### ACTIVITY
If a line in the listing below contains "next", return that line.

### PROVIDED DATA
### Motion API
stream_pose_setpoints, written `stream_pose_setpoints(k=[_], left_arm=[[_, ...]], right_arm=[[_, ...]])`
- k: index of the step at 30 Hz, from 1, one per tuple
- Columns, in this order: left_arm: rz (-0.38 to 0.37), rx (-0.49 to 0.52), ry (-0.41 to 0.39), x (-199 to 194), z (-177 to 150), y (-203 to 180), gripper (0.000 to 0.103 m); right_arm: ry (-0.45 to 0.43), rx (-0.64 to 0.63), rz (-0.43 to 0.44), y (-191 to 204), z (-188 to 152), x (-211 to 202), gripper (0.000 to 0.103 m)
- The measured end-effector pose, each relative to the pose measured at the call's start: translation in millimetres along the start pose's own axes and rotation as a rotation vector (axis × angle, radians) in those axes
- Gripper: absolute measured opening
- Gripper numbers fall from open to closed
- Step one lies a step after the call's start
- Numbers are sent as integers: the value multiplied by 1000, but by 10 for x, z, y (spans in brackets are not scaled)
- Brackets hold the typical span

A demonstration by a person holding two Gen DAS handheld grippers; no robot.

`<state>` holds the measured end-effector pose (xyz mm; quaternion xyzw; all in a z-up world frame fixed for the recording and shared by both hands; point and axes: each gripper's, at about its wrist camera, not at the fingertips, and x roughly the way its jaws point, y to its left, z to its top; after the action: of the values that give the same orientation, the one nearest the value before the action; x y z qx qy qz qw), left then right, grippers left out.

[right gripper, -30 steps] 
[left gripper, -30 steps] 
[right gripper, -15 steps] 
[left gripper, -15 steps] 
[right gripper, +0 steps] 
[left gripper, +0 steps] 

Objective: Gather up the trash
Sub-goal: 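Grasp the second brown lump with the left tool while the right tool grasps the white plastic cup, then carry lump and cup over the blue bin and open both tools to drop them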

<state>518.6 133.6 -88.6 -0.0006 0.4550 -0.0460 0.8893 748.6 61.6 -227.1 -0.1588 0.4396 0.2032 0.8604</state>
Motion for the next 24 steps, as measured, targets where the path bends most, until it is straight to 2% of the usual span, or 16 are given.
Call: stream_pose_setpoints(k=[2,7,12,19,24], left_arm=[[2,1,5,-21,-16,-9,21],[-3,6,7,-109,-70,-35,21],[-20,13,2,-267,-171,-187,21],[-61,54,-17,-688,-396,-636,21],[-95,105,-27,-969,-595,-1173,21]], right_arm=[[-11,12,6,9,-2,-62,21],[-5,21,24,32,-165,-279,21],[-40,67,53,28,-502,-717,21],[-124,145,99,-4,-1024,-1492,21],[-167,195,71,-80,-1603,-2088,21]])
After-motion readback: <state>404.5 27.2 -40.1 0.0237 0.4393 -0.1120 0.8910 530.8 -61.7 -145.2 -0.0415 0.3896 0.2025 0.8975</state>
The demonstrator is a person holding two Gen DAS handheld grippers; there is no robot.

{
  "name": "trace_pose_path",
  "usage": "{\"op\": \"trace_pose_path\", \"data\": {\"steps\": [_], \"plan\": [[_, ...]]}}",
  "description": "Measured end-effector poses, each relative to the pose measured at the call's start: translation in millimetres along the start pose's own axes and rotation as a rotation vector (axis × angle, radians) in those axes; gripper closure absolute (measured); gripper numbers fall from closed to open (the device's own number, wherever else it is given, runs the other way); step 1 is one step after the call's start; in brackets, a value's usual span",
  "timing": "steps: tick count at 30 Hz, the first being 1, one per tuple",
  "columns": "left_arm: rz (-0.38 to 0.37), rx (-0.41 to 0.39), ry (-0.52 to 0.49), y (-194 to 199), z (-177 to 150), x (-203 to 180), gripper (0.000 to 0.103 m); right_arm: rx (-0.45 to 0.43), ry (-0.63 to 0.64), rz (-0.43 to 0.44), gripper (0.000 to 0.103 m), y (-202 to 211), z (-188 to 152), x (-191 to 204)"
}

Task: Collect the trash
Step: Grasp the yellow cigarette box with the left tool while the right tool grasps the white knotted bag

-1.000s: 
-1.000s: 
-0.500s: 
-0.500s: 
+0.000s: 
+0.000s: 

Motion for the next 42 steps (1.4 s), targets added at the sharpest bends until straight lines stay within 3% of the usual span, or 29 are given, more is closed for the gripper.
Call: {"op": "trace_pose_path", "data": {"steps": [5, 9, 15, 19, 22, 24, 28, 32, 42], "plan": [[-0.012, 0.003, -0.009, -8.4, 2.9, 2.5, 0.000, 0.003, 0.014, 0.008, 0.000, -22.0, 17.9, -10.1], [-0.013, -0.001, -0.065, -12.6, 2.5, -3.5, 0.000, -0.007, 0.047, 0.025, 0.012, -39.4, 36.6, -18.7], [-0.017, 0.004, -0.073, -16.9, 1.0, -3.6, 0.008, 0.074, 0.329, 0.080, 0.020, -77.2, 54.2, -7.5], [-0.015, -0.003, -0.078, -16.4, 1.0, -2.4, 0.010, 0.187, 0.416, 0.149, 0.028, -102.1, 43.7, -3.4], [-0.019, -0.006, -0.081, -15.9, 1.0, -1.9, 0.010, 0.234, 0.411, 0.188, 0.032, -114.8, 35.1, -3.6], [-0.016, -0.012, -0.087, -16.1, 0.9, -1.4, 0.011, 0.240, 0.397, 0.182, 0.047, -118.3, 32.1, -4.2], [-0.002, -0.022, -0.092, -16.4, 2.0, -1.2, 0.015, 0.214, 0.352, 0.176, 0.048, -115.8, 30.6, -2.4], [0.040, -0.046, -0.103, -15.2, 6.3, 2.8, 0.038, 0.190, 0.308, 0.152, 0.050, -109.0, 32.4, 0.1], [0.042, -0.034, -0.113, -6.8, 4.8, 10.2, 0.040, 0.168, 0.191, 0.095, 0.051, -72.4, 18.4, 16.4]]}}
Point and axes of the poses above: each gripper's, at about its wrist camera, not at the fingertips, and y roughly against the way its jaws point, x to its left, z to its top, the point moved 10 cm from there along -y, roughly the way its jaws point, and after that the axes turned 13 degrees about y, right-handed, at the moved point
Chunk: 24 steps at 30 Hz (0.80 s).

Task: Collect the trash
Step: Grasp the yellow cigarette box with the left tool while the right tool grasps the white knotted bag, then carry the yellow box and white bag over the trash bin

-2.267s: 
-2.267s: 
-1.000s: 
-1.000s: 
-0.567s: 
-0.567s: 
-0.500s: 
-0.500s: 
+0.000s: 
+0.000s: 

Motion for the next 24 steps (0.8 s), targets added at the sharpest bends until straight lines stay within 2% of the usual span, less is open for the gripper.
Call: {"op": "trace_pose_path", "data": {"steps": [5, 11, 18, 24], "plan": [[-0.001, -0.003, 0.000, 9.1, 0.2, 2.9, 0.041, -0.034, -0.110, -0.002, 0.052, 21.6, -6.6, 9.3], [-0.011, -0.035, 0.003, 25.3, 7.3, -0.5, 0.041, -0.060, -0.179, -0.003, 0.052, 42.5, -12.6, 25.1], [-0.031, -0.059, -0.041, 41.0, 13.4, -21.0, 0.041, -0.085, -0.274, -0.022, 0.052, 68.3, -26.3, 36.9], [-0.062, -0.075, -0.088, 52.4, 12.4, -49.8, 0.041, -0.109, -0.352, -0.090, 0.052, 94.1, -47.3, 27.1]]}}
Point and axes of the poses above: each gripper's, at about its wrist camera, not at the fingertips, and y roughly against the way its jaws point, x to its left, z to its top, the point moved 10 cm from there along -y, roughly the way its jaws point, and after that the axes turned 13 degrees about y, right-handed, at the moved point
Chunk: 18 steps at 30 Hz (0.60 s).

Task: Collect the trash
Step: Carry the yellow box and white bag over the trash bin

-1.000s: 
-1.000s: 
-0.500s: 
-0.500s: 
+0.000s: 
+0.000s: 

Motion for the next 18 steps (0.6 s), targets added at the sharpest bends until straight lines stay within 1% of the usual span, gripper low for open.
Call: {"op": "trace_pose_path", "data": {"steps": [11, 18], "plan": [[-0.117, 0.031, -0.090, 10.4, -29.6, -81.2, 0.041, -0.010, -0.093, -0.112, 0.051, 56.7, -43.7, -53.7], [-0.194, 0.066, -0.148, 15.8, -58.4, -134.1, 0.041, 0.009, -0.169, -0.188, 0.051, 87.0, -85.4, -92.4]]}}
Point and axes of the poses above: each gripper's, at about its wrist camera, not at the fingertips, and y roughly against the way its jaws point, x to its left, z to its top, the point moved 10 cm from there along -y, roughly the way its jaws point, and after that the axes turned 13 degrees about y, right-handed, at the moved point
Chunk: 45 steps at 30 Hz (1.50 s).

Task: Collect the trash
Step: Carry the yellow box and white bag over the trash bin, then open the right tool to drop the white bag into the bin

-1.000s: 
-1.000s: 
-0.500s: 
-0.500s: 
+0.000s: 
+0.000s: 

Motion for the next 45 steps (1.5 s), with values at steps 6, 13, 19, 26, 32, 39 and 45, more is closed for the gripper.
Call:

### TASK OUTPUT
Motion for the next 24 steps, as measured, targets where the path bends most, until it is straight to 2% of the usual span, or 16 are given.
Motion for the next 42 steps (1.4 s), targets added at the sharpest bends until straight lines stay within 3% of the usual span, or 29 are given, more is closed for the gripper.
Motion for the next 24 steps (0.8 s), targets added at the sharpest bends until straight lines stay within 2% of the usual span, less is open for the gripper.
Motion for the next 18 steps (0.6 s), targets added at the sharpest bends until straight lines stay within 1% of the usual span, gripper low for open.
Motion for the next 45 steps (1.5 s), with values at steps 6, 13, 19, 26, 32, 39 and 45, more is closed for the gripper.

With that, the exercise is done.